I'm genuinely curious, why do you believe scrum to be "stupid and horrible"?


Many years of experience with it across orgs of various sizes and ages. One-size-fits-all software management and metrics about planning and velocity are things that exist to give middle management surface area to tell whatever political blame/credit stories they want, and have not got shit to do with productivity, adjusting to change, or delivering anything.

And don’t even get me started on why Agile is emphatically and unequivocally not a different thing than Scrum itself.


No single methodology is right for everyone, but lean principles tend to be a better fit for most. And that's really what Agile and Scrum are.

The most important thing for teams is to establish a rapid feedback loop, and make sure someone is tasked with handling that data. Once you know your customers' needs, you can act to resolve them. If you're using a waterfall approach, you can miss the window, which delays your ability to get changes in front of customers, which delays feedback and increases the chance that you're wasting time.

Before we adopted an Agile-inspired process, we had several projects get scrapped after weeks or months of work because we misunderstood the customer's problem. When we adopted a new process, we built smaller MVPs (took days instead of weeks) and got customer feedback that indicated we needed to make a shift. Many of our features got smaller because we didn't get time to over-engineer them.
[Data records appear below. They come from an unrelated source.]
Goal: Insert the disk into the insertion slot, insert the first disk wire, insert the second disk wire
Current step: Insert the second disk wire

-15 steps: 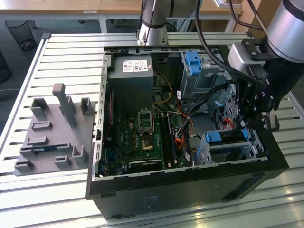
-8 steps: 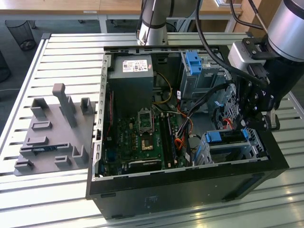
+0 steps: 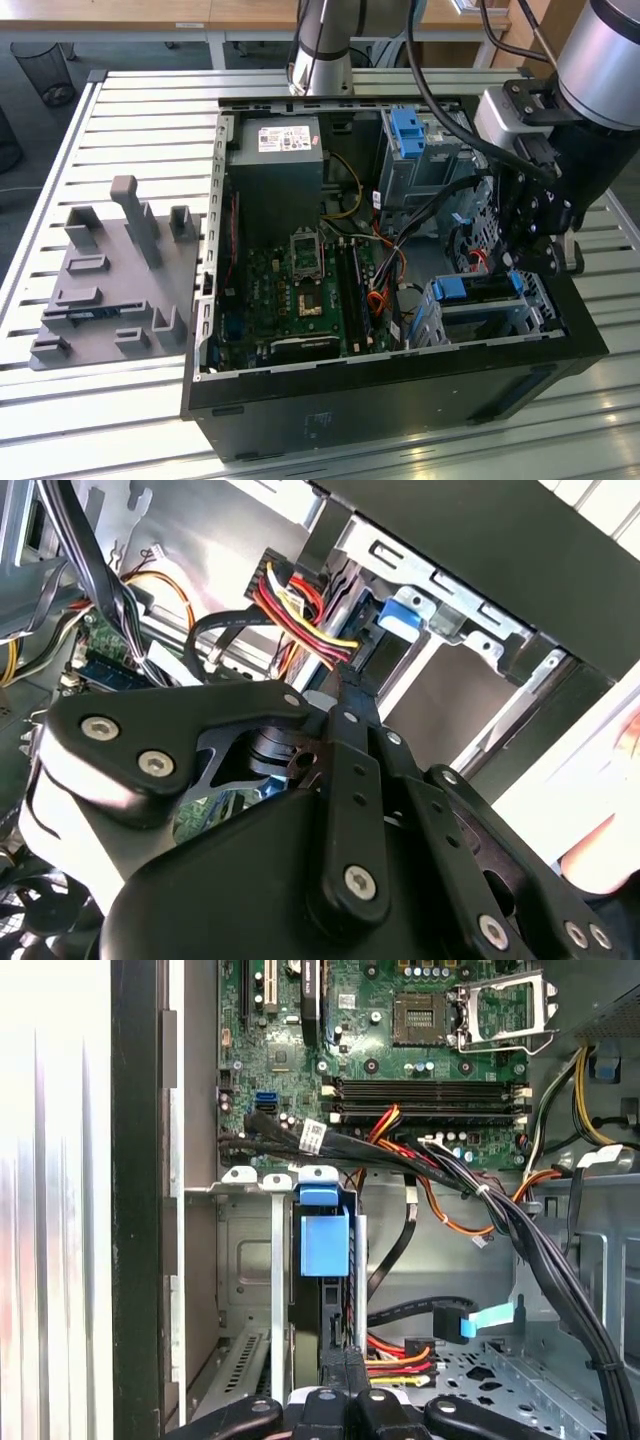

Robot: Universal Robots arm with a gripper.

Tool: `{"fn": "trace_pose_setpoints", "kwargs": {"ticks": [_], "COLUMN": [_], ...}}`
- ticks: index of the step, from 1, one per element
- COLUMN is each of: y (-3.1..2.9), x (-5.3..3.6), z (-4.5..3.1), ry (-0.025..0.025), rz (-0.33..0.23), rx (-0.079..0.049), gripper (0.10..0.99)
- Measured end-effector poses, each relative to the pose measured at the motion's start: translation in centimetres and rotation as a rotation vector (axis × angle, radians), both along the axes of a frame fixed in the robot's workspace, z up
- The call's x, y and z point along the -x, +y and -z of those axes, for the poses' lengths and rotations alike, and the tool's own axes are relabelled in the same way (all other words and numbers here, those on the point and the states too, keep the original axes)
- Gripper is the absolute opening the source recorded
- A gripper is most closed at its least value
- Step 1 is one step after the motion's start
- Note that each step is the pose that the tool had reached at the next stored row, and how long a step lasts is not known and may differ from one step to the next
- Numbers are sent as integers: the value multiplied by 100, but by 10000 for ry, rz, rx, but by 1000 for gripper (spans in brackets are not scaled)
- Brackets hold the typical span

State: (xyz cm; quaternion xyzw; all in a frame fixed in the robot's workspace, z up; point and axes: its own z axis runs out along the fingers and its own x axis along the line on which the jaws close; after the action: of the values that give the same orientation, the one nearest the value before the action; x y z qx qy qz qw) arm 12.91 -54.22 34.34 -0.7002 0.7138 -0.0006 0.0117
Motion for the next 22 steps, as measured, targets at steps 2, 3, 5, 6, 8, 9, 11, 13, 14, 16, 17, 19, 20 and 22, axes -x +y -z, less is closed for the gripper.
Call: {"fn": "trace_pose_setpoints", "kwargs": {"ticks": [2, 3, 5, 6, 8, 9, 11, 13, 14, 16, 17, 19, 20, 22], "y": [0, 0, 0, 0, 0, 0, 0, 20, 45, 100, 125, 156, 158, 159], "x": [28, 40, 64, 78, 112, 131, 164, 186, 188, 191, 192, 201, 217, 253], "z": [0, 0, 0, 0, 0, 0, 0, 0, -1, 0, 0, 0, -2, -22], "ry": [-1, -2, -4, -5, -7, -9, -10, -9, -10, -9, -9, -10, -9, -11], "rz": [0, 0, 0, 0, 0, 0, 0, 0, -1, 0, 0, 1, 1, 0], "rx": [0, -1, 1, 0, 0, -1, -1, 1, 1, 0, 0, -1, -1, 2], "gripper": [106, 106, 106, 106, 106, 106, 106, 106, 106, 106, 106, 106, 106, 106]}}
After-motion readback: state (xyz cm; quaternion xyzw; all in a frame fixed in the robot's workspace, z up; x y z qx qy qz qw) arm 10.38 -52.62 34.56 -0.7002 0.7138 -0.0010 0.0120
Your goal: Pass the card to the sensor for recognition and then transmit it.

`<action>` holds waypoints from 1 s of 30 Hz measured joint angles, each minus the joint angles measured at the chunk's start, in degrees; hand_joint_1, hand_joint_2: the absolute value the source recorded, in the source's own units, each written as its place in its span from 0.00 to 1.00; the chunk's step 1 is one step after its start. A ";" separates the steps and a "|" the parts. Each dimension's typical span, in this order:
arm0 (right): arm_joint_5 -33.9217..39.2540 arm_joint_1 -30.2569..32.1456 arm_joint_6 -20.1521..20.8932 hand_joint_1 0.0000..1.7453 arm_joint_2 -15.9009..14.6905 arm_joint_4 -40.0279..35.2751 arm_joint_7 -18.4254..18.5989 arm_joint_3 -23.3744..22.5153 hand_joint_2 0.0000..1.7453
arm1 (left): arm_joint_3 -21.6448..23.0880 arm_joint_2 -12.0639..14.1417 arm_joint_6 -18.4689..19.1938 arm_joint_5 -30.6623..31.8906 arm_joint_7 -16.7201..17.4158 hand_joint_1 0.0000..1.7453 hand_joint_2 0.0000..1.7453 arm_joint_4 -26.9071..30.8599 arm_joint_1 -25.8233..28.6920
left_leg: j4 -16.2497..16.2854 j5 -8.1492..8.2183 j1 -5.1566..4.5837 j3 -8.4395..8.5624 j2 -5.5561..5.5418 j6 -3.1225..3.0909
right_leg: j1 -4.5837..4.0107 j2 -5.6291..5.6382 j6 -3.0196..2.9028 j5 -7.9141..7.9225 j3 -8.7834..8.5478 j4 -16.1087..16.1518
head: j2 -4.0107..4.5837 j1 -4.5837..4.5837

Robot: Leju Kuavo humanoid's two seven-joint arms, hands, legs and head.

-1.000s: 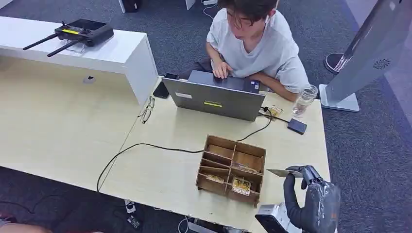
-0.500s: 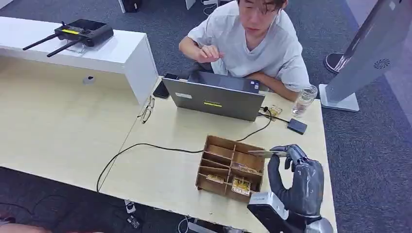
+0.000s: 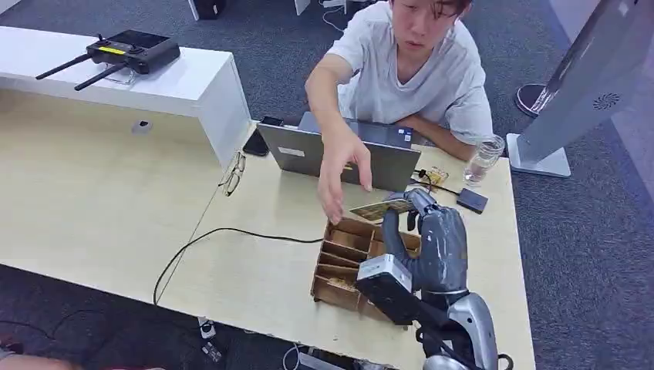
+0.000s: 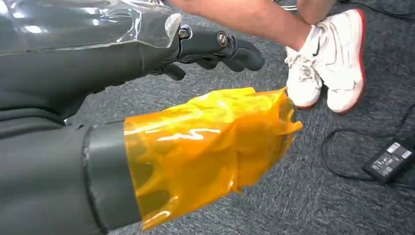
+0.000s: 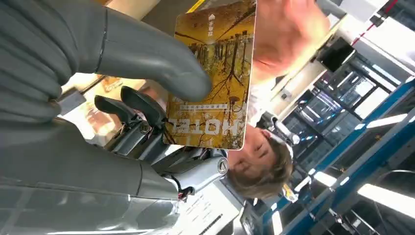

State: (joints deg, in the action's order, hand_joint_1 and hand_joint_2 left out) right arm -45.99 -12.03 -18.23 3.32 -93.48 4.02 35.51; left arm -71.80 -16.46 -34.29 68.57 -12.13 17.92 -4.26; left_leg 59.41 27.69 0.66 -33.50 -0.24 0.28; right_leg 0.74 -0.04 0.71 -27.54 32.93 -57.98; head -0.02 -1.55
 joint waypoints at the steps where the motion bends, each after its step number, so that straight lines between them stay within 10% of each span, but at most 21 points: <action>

The major flaw, IMO, is technical debt. Our product is released on a schedule, but we get feedback from users with alpha products, so we have time to clean up the implementation once we get hands-on feedback from customers.

If we adopted Agile 100%, we likely would rack up more technical debt, and I've actually seen this happen in that same company as management made changes (I became trainer and technical lead instead of project manager).

If you drink too much of the kool aid, you'll get a stomach ache.


For one, Scrum is pure cargo cult.

As a field we simply don't have actual scientific research on these methodologies (just some joke papers that are as good as toss coin).


I've been in many companies including famous ones and I never seen scrum or agile deliver any value. It's just optics.


I've seen scrum work and not work. My biggest beef with scrum is that people think its a batteries included thing, and its not. I've also seen a lot of things called scrum, which were not scrum. That batteries not included part is the thing scrum calls a product owner, which is just an idealization of whatever requirements process is in place. If that requirements process does not deliver decent requirements in a prioritized manner, then good luck.

I've had much more success with feature driven development (Coad).


From my personal experience with scrum in an enterprise environment, I agree with you completely.